══ RECORDS FOR PROCESSING
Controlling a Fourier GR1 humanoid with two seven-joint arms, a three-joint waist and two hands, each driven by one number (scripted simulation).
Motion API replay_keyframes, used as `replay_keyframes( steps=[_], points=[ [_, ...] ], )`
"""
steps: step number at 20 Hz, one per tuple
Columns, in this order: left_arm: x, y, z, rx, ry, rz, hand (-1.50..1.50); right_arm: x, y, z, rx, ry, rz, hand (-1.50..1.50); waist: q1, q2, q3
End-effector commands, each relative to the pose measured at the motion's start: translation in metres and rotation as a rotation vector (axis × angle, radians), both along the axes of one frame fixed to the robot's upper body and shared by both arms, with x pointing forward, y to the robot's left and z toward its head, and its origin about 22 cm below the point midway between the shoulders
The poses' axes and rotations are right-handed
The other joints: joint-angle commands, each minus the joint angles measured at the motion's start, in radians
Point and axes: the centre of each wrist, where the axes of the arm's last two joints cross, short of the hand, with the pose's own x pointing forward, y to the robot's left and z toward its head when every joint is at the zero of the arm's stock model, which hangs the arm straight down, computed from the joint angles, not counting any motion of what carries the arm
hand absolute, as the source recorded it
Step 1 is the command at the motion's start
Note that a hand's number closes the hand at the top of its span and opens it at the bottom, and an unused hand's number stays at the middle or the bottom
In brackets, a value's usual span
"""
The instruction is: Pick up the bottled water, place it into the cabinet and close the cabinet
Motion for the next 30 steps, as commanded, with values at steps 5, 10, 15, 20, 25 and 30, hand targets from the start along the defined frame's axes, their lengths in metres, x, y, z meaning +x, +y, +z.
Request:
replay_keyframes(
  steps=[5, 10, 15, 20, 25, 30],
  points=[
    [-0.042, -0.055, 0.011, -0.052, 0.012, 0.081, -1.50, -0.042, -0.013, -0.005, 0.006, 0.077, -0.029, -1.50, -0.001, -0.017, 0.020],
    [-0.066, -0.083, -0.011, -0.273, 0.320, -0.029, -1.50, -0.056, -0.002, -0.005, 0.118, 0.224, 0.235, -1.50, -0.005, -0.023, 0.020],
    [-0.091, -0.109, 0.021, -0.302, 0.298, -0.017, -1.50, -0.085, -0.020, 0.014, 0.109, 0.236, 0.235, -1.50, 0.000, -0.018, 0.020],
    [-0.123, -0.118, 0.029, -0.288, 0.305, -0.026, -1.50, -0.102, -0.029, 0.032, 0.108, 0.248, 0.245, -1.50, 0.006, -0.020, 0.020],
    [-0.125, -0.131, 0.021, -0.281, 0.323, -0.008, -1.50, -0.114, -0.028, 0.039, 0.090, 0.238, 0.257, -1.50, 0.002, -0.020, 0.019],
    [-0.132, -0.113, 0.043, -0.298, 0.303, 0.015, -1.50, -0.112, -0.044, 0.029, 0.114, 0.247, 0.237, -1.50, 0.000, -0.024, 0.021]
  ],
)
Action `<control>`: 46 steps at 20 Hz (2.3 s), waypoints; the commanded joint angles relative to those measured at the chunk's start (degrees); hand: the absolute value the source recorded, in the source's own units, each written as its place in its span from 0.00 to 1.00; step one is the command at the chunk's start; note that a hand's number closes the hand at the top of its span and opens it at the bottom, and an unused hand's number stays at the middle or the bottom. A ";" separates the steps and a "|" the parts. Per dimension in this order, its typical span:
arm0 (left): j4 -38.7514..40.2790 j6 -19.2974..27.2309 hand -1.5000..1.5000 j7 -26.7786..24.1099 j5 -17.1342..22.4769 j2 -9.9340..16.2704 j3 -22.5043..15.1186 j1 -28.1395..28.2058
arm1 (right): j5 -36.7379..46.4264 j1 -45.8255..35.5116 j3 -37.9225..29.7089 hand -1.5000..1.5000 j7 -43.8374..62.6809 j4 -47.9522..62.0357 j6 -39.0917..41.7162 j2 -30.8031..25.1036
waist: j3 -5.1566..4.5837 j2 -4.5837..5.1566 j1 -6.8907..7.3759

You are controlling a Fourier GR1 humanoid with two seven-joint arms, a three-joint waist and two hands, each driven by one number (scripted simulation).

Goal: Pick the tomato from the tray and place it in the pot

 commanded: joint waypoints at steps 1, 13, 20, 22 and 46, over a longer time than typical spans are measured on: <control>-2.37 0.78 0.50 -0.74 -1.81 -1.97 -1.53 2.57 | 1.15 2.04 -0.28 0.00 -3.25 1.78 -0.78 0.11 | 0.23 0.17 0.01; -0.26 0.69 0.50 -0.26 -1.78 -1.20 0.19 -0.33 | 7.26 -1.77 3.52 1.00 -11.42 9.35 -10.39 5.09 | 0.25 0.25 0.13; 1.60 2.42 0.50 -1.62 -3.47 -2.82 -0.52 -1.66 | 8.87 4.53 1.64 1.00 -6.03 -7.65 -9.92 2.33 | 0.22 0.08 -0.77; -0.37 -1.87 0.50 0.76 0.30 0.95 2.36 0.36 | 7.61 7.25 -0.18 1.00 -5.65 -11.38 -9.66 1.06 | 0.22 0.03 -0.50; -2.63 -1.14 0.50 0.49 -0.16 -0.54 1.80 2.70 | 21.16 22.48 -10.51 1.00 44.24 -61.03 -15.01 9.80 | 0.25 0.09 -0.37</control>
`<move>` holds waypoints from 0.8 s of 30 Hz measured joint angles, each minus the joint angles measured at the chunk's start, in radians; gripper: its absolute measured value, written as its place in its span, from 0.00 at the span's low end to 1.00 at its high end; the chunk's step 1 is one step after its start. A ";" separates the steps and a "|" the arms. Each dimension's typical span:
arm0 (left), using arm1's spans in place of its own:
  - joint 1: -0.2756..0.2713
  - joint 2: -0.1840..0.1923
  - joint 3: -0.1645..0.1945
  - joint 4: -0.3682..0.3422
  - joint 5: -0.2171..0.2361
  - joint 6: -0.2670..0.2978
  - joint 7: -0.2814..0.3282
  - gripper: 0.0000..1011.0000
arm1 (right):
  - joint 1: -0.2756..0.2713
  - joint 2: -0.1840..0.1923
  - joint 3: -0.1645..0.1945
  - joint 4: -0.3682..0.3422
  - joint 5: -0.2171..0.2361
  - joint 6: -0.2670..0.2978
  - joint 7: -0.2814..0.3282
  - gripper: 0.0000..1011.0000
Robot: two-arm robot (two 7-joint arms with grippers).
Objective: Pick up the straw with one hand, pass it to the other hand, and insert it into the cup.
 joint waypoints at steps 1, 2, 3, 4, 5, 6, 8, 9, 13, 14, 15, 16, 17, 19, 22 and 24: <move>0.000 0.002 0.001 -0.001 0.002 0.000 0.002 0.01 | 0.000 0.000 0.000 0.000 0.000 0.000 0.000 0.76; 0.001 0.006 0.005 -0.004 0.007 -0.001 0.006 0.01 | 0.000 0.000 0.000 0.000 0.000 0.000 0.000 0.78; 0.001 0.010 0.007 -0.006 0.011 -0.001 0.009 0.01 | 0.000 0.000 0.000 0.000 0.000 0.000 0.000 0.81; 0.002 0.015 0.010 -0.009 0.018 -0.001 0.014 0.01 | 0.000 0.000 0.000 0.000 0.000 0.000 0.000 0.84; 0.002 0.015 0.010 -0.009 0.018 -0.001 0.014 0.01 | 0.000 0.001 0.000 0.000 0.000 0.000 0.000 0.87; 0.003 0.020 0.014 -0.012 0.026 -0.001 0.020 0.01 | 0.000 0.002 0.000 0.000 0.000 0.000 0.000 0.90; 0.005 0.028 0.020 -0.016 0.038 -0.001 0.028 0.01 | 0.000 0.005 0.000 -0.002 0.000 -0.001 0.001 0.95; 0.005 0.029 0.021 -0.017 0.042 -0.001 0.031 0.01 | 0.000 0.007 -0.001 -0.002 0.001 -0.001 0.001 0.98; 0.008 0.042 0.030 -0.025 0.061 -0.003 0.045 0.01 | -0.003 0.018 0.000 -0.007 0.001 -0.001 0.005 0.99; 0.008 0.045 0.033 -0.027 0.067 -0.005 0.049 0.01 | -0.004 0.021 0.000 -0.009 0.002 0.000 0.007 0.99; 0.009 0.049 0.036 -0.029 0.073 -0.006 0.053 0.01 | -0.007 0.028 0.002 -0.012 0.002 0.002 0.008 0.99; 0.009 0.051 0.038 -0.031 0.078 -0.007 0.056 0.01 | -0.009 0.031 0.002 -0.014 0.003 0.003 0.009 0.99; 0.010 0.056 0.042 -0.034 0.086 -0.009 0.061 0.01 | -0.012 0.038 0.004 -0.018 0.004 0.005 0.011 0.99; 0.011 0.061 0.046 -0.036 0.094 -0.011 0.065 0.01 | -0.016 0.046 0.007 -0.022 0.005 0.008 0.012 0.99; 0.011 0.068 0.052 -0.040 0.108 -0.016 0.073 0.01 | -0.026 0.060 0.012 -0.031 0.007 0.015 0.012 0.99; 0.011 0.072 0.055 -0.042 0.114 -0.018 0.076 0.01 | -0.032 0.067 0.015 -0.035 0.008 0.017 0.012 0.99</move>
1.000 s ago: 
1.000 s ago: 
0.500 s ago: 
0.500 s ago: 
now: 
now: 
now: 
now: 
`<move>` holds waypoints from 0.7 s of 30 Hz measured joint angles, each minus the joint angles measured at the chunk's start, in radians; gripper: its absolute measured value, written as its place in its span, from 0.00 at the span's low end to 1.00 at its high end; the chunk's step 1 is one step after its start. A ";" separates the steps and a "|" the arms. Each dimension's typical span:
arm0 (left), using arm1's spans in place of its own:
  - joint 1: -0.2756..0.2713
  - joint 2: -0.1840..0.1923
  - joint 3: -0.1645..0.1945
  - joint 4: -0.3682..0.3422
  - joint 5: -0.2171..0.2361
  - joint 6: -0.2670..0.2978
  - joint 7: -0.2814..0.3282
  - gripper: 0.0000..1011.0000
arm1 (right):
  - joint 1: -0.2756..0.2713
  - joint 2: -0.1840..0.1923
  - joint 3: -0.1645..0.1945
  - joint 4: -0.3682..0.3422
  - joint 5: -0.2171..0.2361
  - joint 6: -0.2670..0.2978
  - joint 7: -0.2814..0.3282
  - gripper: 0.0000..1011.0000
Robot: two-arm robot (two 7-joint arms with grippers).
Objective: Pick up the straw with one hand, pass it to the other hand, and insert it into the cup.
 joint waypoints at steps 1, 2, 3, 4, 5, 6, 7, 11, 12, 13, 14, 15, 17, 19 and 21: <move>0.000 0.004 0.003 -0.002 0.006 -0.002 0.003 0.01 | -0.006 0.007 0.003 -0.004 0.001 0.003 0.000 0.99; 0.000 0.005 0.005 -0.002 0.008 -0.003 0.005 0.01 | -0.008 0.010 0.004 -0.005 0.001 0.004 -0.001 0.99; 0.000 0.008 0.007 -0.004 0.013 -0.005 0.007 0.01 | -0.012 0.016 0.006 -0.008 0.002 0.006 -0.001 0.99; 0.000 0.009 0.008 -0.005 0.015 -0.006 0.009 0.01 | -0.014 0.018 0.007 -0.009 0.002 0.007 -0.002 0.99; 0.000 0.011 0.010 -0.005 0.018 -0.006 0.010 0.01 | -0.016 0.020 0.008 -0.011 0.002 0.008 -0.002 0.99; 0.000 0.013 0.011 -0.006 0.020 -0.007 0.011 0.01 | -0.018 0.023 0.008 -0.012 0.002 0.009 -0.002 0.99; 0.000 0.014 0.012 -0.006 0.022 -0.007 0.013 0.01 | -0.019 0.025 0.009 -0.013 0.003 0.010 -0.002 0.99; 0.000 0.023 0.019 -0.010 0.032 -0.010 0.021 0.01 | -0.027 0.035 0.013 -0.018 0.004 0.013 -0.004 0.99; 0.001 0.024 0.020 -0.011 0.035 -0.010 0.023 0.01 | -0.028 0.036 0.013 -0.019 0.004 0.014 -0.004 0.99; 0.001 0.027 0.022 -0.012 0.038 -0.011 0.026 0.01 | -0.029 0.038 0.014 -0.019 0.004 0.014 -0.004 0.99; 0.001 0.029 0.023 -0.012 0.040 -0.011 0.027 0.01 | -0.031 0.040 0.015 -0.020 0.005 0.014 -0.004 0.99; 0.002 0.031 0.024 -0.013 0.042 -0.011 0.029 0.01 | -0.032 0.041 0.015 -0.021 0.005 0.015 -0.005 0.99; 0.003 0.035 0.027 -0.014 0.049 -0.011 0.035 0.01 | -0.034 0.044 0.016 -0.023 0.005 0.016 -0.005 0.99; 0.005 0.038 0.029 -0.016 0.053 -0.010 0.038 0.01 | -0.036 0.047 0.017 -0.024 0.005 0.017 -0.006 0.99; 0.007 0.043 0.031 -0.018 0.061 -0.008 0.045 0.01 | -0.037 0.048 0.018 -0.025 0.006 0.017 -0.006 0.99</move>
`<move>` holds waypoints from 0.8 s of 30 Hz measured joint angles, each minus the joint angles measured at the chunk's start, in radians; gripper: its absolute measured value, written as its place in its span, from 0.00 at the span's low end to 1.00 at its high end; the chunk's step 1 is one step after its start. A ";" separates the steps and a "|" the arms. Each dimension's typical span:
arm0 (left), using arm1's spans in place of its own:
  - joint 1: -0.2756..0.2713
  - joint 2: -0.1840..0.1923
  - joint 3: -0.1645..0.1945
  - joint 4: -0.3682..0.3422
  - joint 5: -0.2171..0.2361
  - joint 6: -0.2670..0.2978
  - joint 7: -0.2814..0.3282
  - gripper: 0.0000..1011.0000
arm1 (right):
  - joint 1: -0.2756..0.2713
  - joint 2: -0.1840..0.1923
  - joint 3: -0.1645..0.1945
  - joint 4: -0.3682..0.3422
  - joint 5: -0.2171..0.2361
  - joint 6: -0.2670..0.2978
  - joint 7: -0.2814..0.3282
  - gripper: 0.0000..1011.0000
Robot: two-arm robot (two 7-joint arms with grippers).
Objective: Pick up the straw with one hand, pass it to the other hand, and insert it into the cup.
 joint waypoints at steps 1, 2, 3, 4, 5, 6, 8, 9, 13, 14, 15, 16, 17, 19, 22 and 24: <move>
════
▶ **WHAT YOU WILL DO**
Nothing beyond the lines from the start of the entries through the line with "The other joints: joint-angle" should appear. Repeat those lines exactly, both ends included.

▶ **WRITTEN ANSWER**
Controlling a Fourier GR1 humanoid with two seven-joint arms, a three-joint waist and two hands, each driven by one number (scripted simulation).
Motion API replay_keyframes, used as `replay_keyframes( steps=[_], points=[ [_, ...] ], )`
"""
steps: step number at 20 Hz, one per tuple
Columns, in this order: left_arm: x, y, z, rx, ry, rz, hand (-1.50..1.50); right_arm: x, y, z, rx, ry, rz, hand (-1.50..1.50); waist: q1, q2, q3
End-effector commands, each relative to the pose measured at the motion's start: translation in metres and rotation as a rotation vector (axis × angle, radians), both along the axes of one frame fixed to the robot's upper body and shared by both arms, with x pointing forward, y to the robot's left and z toward its head, and its origin about 22 cm below the point midway between the shoulders
The poses' axes and rotations are right-handed
The other joints: joint-angle commands, each minus the joint angles measured at the motion's start, in radians

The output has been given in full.